EXERCISE | Go through the data below and retype all of it exactly.

GIVEN INFORMATION |
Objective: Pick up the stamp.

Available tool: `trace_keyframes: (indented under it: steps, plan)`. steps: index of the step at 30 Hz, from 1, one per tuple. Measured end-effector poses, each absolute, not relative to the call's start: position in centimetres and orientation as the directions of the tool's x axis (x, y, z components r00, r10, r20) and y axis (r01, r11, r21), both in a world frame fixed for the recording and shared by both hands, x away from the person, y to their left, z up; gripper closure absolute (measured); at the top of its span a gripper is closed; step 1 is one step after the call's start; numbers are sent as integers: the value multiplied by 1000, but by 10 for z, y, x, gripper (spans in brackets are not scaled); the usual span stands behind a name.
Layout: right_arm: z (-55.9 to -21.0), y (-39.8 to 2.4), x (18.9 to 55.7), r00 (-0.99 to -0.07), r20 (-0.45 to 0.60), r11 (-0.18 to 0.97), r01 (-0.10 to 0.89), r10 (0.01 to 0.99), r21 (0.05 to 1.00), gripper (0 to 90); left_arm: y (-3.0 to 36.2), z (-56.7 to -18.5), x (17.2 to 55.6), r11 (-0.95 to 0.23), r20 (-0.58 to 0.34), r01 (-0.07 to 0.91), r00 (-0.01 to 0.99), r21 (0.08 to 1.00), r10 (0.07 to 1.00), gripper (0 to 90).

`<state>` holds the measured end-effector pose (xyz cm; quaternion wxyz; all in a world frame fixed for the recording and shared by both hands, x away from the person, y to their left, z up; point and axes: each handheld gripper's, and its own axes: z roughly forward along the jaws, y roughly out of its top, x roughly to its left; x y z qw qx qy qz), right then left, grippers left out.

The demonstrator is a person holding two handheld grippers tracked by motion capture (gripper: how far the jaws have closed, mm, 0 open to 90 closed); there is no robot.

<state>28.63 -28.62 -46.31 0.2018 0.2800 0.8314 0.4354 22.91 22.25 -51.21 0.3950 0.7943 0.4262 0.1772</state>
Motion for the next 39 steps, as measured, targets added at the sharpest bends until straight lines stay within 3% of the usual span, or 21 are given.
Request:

EXPECTED ANSWER |
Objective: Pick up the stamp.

Available tool: `trace_keyframes: (indented under it: steps, plan)`. steps: index of the step at 30 Hz, from 1, one per tuple. Measured end-effector poses, each absolute, not relative to the call's start: position in centimetres and orientation as the directions of the tool's x axis (x, y, z components r00, r10, r20) and y axis (r01, r11, r21), both in a world frame fixed for the recording and shared by both hands, x away from the person, y to their left, z up; gripper closure absolute (measured); at the top of its span a gripper is closed; step 1 is one step after the call's start; numbers are sent as integers: the value multiplied by 1000, but by 10 for z, y, x, gripper (spans in brackets are not scaled); the usual span stands behind a name.
Layout: right_arm: z (-55.9 to -21.0), y (-39.8 to 2.4), x (18.9 to 55.7), r00 (-0.99 to -0.07), r20 (-0.45 to 0.60), r11 (-0.18 to 0.97), r01 (-0.10 to 0.89), r10 (0.01 to 0.99), r21 (0.05 to 1.00), gripper (0 to 90); left_arm: y (-3.0 to 36.2), z (-56.7 to -18.5), x (17.2 to 55.6), r11 (-0.95 to 0.23), r20 (-0.58 to 0.34), r01 (-0.07 to 0.91), r00 (-0.01 to 0.99), r21 (0.08 to 1.00), r10 (0.07 to 1.00), gripper (0 to 90).

`<state>` holds the measured end-effector pose (xyz cm; quaternion wxyz; all in a world frame fixed for the recording and shared by both hands, x away from the person, y to their left, z up; point and axes: each handheld gripper's, and its own axes: z roughly forward along the jaws, y roughly out of its top, x roughly to its left; x y z qw qx qy qz), right then left, grippers left out.

The demonstrator is a person holding two handheld grippers tracked by motion capture (gripper: how far the jaws have closed, mm, 0 open to 90 closed); there is no robot.

<state>28.63 -28.62 -46.31 0.2018 0.2800 0.8314 0.4354 22.91 22.25 -51.21 0.3950 0.7943 0.4262 0.1772</state>
Motion for the next 39 steps, as measured, targets added at the sharpest bends until straight lines stay within 3% of the usual span, or 21 are given.
Request:

Apart from this answer, nothing more is required.